Exercise instructions: From the entries below, pull out each line where "radians" appears.

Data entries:
· · · ·

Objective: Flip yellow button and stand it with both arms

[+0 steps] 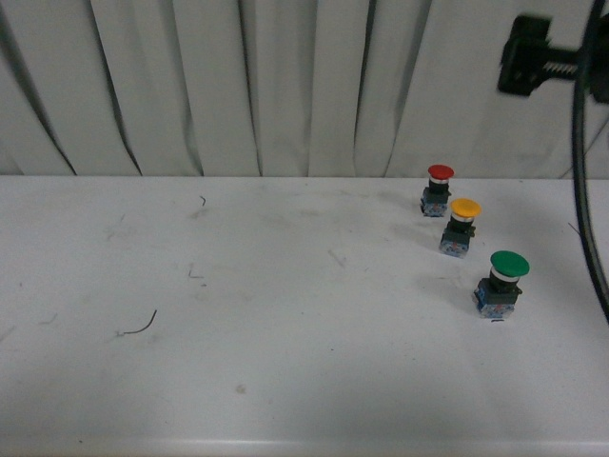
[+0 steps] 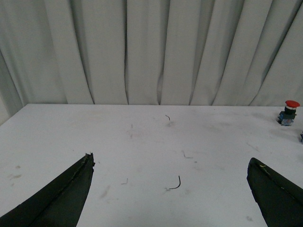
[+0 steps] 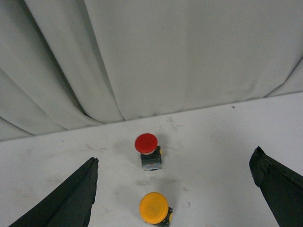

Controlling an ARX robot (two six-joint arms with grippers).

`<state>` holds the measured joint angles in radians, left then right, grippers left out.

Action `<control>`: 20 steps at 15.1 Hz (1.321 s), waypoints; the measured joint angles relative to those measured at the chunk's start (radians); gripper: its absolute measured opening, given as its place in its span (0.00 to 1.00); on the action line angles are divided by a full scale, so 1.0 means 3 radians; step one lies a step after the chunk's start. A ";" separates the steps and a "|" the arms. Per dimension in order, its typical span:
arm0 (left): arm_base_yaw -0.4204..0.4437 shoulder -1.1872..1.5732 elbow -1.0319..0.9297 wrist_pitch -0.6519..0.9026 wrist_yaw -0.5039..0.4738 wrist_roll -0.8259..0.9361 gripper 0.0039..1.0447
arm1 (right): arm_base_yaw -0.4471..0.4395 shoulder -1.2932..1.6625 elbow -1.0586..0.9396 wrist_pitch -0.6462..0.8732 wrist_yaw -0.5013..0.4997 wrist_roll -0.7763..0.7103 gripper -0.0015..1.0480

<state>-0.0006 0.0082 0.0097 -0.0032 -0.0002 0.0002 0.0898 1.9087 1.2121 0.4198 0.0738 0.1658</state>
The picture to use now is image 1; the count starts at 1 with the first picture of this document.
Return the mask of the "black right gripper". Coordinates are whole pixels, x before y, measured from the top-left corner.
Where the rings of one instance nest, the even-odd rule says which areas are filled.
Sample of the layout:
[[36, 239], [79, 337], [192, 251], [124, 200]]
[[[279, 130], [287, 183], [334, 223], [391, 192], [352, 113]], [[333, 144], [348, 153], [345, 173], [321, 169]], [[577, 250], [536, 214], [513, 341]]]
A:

· · · ·

The answer:
`<state>` holds the measured joint angles in radians, left then right, grippers left out.
Action `<control>`: 20 steps at 15.1 Hz (1.321 s), waypoints; the measured joint angles relative to those measured at the chunk's start (radians); gripper: its absolute measured opening, given as its place in its span (0.00 to 1.00); on the action line angles are divided by a full scale, so 1.0 means 3 radians; step one lies a step after the chunk's start. A ";" separates the steps and a "|" the arms. Per dimension in order, its typical span:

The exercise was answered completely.